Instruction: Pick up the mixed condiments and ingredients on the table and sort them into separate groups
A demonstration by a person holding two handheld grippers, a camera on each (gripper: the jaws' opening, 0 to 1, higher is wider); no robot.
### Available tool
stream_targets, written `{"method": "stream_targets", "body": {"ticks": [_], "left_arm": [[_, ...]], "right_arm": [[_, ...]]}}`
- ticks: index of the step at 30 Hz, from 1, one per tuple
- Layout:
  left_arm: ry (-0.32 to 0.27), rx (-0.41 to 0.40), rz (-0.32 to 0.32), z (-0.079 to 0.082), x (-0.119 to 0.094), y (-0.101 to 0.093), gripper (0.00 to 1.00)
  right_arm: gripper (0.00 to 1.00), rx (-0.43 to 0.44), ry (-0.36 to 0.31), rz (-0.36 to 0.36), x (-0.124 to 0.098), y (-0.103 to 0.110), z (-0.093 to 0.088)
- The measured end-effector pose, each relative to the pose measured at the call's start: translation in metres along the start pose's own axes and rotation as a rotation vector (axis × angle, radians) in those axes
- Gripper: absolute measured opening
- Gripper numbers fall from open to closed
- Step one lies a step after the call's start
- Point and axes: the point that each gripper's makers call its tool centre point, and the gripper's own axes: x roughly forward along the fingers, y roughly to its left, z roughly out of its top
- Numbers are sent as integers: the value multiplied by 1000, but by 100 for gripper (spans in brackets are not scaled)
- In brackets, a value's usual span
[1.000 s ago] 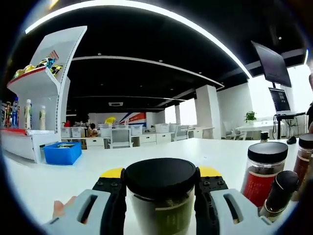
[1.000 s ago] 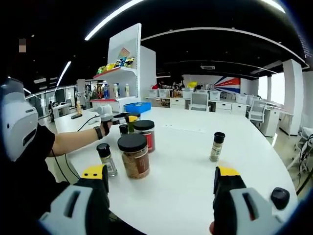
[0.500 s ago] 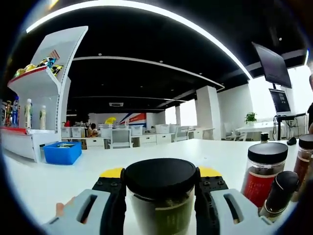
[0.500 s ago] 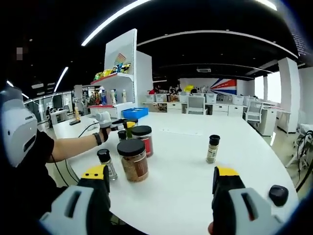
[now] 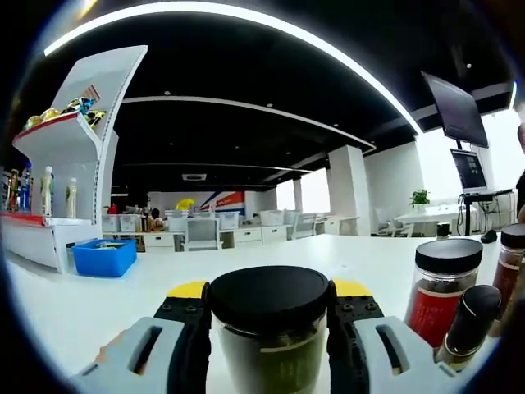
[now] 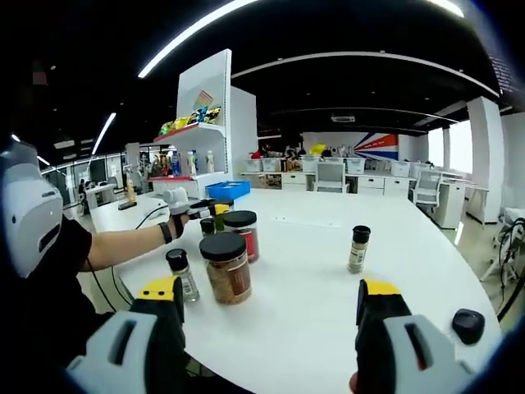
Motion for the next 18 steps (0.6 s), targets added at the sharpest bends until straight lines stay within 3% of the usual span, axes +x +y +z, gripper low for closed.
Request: {"method": "stream_targets", "body": {"ticks": [11,18], "left_arm": [[-2,34,5,-1,-1,-1,56],[-10,7,-8,2,-4,1,55]], "right_arm": [[84,-5,23,19,2,4,-7],[84,-9,30,22,1,4,-9]]}}
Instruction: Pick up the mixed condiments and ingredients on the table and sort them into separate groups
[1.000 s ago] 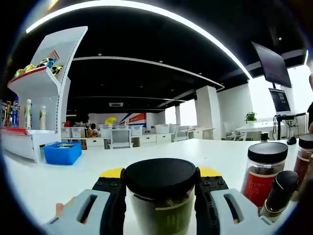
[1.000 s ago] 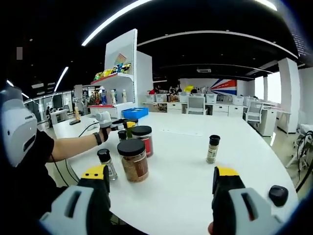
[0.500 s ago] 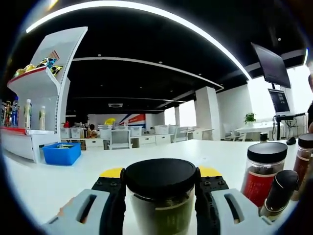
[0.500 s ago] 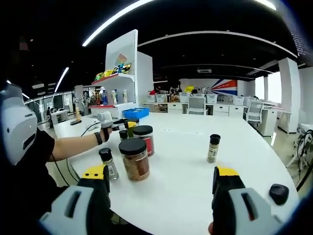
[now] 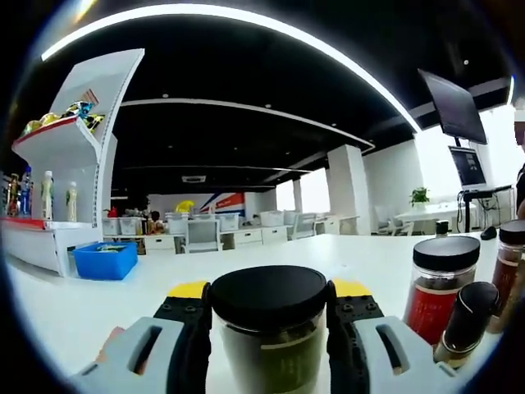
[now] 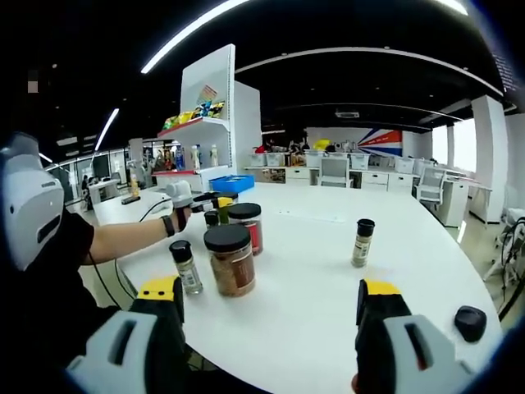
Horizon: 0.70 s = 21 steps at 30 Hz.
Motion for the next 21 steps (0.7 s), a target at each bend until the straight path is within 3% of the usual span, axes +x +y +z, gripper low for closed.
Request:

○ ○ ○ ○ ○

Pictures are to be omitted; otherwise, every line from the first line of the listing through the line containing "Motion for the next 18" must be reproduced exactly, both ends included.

▶ _Exercise response_:
Instruction: Pick up the mixed condiments and ingredients on the table and sort them into separate groups
A demonstration by a person holding two handheld grippers, a camera on each (gripper: the jaws' opening, 0 to 1, higher is wider); no robot.
### Available tool
stream_targets, written `{"method": "stream_targets", "body": {"ticks": [_], "left_arm": [[_, ...]], "right_arm": [[_, ...]]}}`
- ticks: index of the step at 30 Hz, from 1, one per tuple
- Layout:
  left_arm: ry (-0.32 to 0.27), rx (-0.41 to 0.40), rz (-0.32 to 0.32), z (-0.079 to 0.082), x (-0.119 to 0.094), y (-0.101 to 0.093), gripper (0.00 to 1.00)
  right_arm: gripper (0.00 to 1.00), rx (-0.43 to 0.44), ry (-0.36 to 0.31), rz (-0.36 to 0.36), x (-0.124 to 0.098), y (-0.103 to 0.110), z (-0.093 to 0.088)
- The measured end-effector pose, each relative to the pose measured at the call's start: translation in metres along the start pose's own axes and rotation as a rotation vector (axis × angle, radians) in those axes
- Gripper: absolute measured opening
- Gripper numbers fall from open to closed
- Step one lies a step after the call's start
- Point and axes: the point that each gripper's makers call its tool centre point, and the gripper's own axes: x roughly forward along the fingers, y roughly to its left, z roughly out of its top
- Numbers are sent as integers: the value multiplied by 1000, but by 100 for gripper (spans in brackets are not scaled)
- In brackets, a value's usual span
[1.000 s ago] 
[1.000 s ago] 
[0.500 s ago] 
[0.500 s ago] 
[now] 
[now] 
Motion for the next 18 steps (0.6 s), targets added at the sharpest bends until straight lines stay within 3% of the usual span, axes +x +y +z, gripper low for closed.

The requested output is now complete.